**Assignment:** Print the data exactly as written, line for line, and leave its pictures behind.

--- --- ---

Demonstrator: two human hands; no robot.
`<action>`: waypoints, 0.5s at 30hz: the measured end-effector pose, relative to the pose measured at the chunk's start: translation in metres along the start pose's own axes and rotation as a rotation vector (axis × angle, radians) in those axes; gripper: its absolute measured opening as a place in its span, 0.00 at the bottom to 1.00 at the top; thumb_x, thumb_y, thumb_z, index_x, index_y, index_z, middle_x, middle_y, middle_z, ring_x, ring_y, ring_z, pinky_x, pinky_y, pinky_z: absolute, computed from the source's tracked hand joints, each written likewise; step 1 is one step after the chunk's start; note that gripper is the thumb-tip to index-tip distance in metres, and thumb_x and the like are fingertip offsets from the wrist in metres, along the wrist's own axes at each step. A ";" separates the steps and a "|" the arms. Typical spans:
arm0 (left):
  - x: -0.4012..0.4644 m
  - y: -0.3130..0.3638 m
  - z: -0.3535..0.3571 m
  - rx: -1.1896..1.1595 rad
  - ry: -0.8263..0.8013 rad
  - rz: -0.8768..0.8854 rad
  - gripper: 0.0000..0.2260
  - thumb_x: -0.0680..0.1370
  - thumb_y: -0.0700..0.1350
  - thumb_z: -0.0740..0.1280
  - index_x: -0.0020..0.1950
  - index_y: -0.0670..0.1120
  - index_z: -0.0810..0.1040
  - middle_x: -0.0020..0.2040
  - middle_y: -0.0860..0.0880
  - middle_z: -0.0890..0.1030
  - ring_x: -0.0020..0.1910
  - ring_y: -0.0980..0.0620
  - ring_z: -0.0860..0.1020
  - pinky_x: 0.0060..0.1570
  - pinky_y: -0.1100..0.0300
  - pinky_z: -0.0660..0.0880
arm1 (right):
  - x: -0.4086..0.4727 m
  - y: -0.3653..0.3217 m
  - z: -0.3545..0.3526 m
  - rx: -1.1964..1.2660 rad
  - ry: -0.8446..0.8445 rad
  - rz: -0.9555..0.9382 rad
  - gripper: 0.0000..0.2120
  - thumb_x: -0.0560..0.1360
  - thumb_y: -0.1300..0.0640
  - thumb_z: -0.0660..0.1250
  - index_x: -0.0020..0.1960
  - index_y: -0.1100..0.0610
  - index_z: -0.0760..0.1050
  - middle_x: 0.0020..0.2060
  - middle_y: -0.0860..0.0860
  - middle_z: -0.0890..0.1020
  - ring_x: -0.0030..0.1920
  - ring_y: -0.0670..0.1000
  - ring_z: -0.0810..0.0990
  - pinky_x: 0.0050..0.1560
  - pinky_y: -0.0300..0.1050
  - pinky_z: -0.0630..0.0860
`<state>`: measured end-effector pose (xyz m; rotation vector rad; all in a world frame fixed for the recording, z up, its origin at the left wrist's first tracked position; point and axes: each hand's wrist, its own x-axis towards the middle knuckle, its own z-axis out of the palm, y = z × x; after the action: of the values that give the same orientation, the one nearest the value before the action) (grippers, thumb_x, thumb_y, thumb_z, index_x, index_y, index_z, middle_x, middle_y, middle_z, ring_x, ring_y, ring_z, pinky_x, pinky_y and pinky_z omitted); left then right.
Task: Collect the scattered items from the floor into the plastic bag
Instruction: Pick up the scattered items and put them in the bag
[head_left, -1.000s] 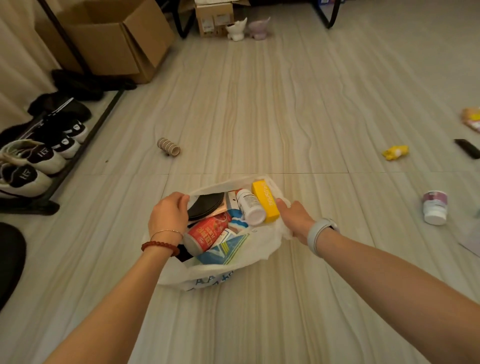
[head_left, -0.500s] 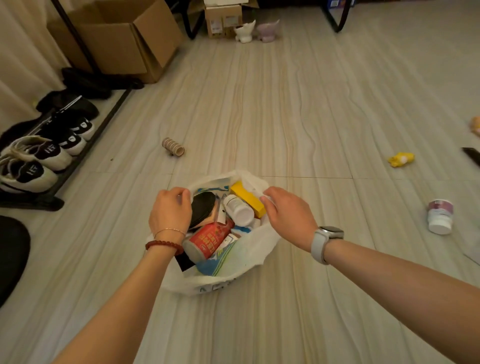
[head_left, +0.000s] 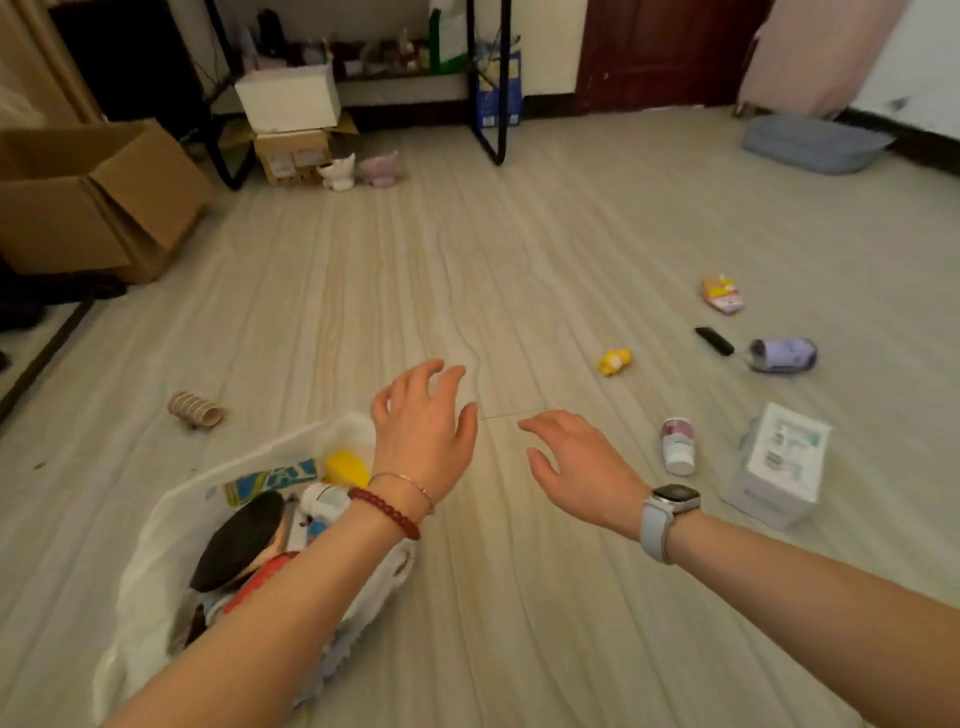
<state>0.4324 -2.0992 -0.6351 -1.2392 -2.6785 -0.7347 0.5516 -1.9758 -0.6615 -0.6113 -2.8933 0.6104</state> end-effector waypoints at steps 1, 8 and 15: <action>0.009 0.019 0.006 0.009 -0.039 0.054 0.20 0.76 0.51 0.55 0.68 0.47 0.67 0.68 0.45 0.69 0.67 0.45 0.66 0.65 0.49 0.59 | -0.008 0.018 -0.010 0.005 0.035 0.051 0.19 0.78 0.55 0.55 0.68 0.55 0.66 0.67 0.53 0.69 0.68 0.54 0.65 0.69 0.47 0.61; 0.018 0.137 0.086 0.090 -0.401 0.302 0.20 0.79 0.51 0.56 0.70 0.49 0.61 0.69 0.47 0.65 0.67 0.46 0.65 0.64 0.50 0.61 | -0.116 0.160 -0.059 0.128 0.288 0.524 0.16 0.75 0.64 0.59 0.62 0.63 0.72 0.61 0.62 0.74 0.63 0.61 0.71 0.65 0.46 0.63; -0.061 0.209 0.194 0.058 -0.761 0.401 0.22 0.79 0.51 0.56 0.71 0.49 0.59 0.70 0.47 0.65 0.67 0.46 0.65 0.64 0.50 0.63 | -0.253 0.275 -0.023 0.052 0.106 0.923 0.24 0.74 0.55 0.58 0.70 0.56 0.62 0.70 0.57 0.66 0.71 0.58 0.62 0.68 0.53 0.60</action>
<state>0.6484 -1.9355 -0.7424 -2.3091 -2.7406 -0.1278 0.8864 -1.8418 -0.7624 -1.9090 -2.3492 0.6868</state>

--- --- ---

**Output of the task:**
Demonstrator: two human hands; no robot.
`<action>`: waypoints, 0.5s at 30hz: the measured end-effector pose, relative to the pose measured at the chunk's start: translation in metres along the start pose's own axes and rotation as a rotation vector (axis × angle, radians) in those axes; gripper: its absolute measured opening as a place in its span, 0.00 at the bottom to 1.00 at the top; thumb_x, thumb_y, thumb_z, index_x, index_y, index_z, middle_x, middle_y, middle_z, ring_x, ring_y, ring_z, pinky_x, pinky_y, pinky_z: absolute, computed from the source's tracked hand joints, each written likewise; step 1 is one step after the chunk's start; note that gripper is the thumb-tip to index-tip distance in metres, and thumb_x and the like are fingertip offsets from the wrist in metres, along the wrist's own axes at each step. A ";" separates the steps and a "|" the arms. Typical spans:
arm0 (left):
  - x: -0.4012..0.4644 m
  - y: -0.3130..0.3638 m
  - z: -0.3535..0.3571 m
  - rx: -1.1896..1.1595 rad
  - ry: -0.8263..0.8013 rad
  - rz: -0.8768..0.8854 rad
  - gripper: 0.0000..0.2260
  - thumb_x: -0.0680..0.1370
  - thumb_y: -0.0700..0.1350
  - thumb_z: -0.0740..0.1280
  - index_x: -0.0020..0.1950
  - index_y: -0.0670..0.1120
  - index_z: -0.0810..0.1040
  - middle_x: -0.0020..0.2040
  - middle_y: -0.0860..0.0880
  - middle_z: -0.0890..0.1030
  - ring_x: -0.0020..0.1910
  - ring_y: -0.0980..0.0620
  - ring_z: -0.0860..0.1020
  - pinky_x: 0.0060..0.1570
  - pinky_y: -0.1100..0.0300
  - pinky_z: -0.0660..0.0880
arm1 (right):
  - x: -0.4086..0.4727 m
  - y: -0.3653..0.3217 m
  - z: -0.3545..0.3526 m
  - rx: -1.1964..1.2660 rad
  - ry: -0.8446..0.8445 rad
  - rz: -0.9555..0.9382 rad
  - gripper: 0.0000..0.2120
  - thumb_x: -0.0560..0.1360
  - thumb_y: -0.1300..0.0640
  - thumb_z: -0.0660..0.1250
  - index_x: -0.0020..0.1960
  - index_y: -0.1100..0.0610
  - index_z: -0.0760..0.1050
  - middle_x: 0.0020..0.2060
  - middle_y: -0.0860..0.0860
  - middle_z: -0.0890..0.1020
  - ring_x: -0.0030..0.1920
  - ring_y: -0.0670..0.1000
  - ring_z: -0.0810..0.0990
  - pinky_x: 0.0050..0.1560
  - pinky_y: -0.0300..0.1050
  - pinky_z: -0.0630..0.0860
`<state>`: measured end-effector pose (xyz m; rotation vector rad; all in a world frame fixed for the recording, z up, its origin at the left wrist's first tracked position; point and axes: each hand's wrist, its own x-axis towards the middle knuckle, its own z-axis out of the palm, y = z × x; after the action: of the values that give the same orientation, the one nearest the value before the action) (grippers, thumb_x, thumb_y, thumb_z, index_x, index_y, index_z, middle_x, middle_y, middle_z, ring_x, ring_y, ring_z, pinky_x, pinky_y and pinky_z omitted); left then right.
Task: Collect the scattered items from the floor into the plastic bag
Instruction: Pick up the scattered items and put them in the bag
[head_left, -1.000s] 
[head_left, -0.500s] 
[head_left, +0.000s] 
<state>0.4324 -2.0992 -0.6351 -1.2392 -2.6785 -0.7347 0.5516 -1.9758 -0.6615 -0.6113 -2.8933 0.6104</state> end-effector waypoints at steps 1, 8 and 15: <action>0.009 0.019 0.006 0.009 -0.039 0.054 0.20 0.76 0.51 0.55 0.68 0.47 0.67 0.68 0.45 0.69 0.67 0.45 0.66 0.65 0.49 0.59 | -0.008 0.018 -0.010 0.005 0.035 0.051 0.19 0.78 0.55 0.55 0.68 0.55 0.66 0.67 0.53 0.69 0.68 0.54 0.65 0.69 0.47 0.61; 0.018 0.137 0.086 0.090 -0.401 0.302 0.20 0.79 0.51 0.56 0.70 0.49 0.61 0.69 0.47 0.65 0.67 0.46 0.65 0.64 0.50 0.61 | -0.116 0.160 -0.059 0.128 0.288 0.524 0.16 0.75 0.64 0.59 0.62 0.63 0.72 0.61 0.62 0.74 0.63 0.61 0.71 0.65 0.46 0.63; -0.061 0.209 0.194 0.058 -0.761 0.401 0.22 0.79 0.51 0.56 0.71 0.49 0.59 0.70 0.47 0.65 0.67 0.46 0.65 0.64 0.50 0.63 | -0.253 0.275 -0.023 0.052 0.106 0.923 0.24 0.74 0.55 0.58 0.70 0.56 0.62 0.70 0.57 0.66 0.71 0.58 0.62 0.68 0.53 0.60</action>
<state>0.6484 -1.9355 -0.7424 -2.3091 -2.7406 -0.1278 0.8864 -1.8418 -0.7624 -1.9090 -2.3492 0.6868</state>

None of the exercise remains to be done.